St. Josef Hospital Bochum

Status and phase

Unknown
Phase 4

Conditions

Parkinson Disease

Treatments

Drug: Placebo
Drug: Rasagiline

Study type

Interventional

Funder types

Other

Identifiers

NCT01385735
2011-TevAzi

Details and patient eligibility

About

The current study aims to assess the effect of an 8 week Azilect treatment (as adjunct therapy to levodopa) on affect perception and emotional expressiveness in a double-blind placebo-controlled study.

Full description

Parkinson's disease (PD) is associated with a range of cognitive impairments, most notably deficits of higher order cognitive control mechanisms referred to as "executive dysfunction". These problems have consistently been related to dysfunction of fronto-striatal circuitry (summary see Stocchi & Brusa, 2000). Executive function impairments may already be present in early stages of PD (Uekermann et al., 2004) and their severity may be exacerbated by affective changes such as depression (Uekermann et al., 2003). In addition to cognitive problems, PD patients frequently suffer from mood changes, in particular apathy (Kirsch-Darrow et al., 2006) and from affect processing impairments, relating to both the ability to decode the affective state of other people on the basis of facial expressions or prosody and to the ability to adequately express the patients' own emotions (e.g. Breitenstein et al., 1998; Zgaljardic et al., 2003, Pell & Leonard, 2005). The capacity for emotion perception was found to be linked to the severity of executive dysfunction; affective and cognitive changes are thus not independent, at least in patients with moderate PD (Breitenstein et al., 2001).
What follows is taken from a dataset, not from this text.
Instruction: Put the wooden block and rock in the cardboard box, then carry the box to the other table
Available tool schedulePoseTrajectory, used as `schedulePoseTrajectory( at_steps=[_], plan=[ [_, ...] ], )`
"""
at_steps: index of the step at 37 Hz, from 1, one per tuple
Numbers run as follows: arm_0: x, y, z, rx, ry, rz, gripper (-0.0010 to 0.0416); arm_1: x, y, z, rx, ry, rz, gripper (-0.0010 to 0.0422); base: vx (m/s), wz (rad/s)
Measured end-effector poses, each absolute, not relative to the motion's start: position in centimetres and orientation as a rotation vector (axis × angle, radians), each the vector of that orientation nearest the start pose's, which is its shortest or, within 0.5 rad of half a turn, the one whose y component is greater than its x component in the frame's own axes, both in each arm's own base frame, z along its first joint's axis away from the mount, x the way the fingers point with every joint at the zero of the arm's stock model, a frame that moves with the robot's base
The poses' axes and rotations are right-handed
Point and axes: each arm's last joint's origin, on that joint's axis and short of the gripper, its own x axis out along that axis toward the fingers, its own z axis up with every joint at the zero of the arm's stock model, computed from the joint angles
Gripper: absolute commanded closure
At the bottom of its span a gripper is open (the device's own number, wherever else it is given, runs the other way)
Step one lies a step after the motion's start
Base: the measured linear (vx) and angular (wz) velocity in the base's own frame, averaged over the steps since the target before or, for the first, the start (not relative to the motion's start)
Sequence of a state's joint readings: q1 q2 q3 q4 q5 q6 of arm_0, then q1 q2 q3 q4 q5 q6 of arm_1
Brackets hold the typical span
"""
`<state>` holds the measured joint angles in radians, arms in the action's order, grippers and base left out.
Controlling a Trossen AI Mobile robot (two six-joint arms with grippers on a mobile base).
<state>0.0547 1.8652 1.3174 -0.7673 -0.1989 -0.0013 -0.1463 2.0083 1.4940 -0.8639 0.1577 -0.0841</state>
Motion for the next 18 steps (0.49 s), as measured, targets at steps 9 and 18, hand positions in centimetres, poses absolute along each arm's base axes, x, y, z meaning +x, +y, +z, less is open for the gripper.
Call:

In a recent drug monitoring study by Lundbeck GmbH/TEVA Pharma GmbH based on a small group of PD patients (n=29), introduction of Azilect (Rasagiline) therapy was associated with a significant improvement of PD patients' emotional expressiveness (e.g. facial expression, gestures, voice intonation) over an 8 week observation period. Significant improvements were observed for self-ratings of emotional expressiveness as well as ratings by physicians and relatives. The lack of a placebo-control group, however, does not allow any firm conclusions with regard to the specificity of these effects.

Intact affect recognition and an adequate ability to express emotions are of critical importance for social interaction. The therapeutic efficacy of drug treatment on non-motor symptoms in PD has so far only rarely been addressed. The documentation of a beneficial effect of Azilect on emotional processing would be of great relevance for the quality of life of PD patients and greatly enhance their ability to participate in social life.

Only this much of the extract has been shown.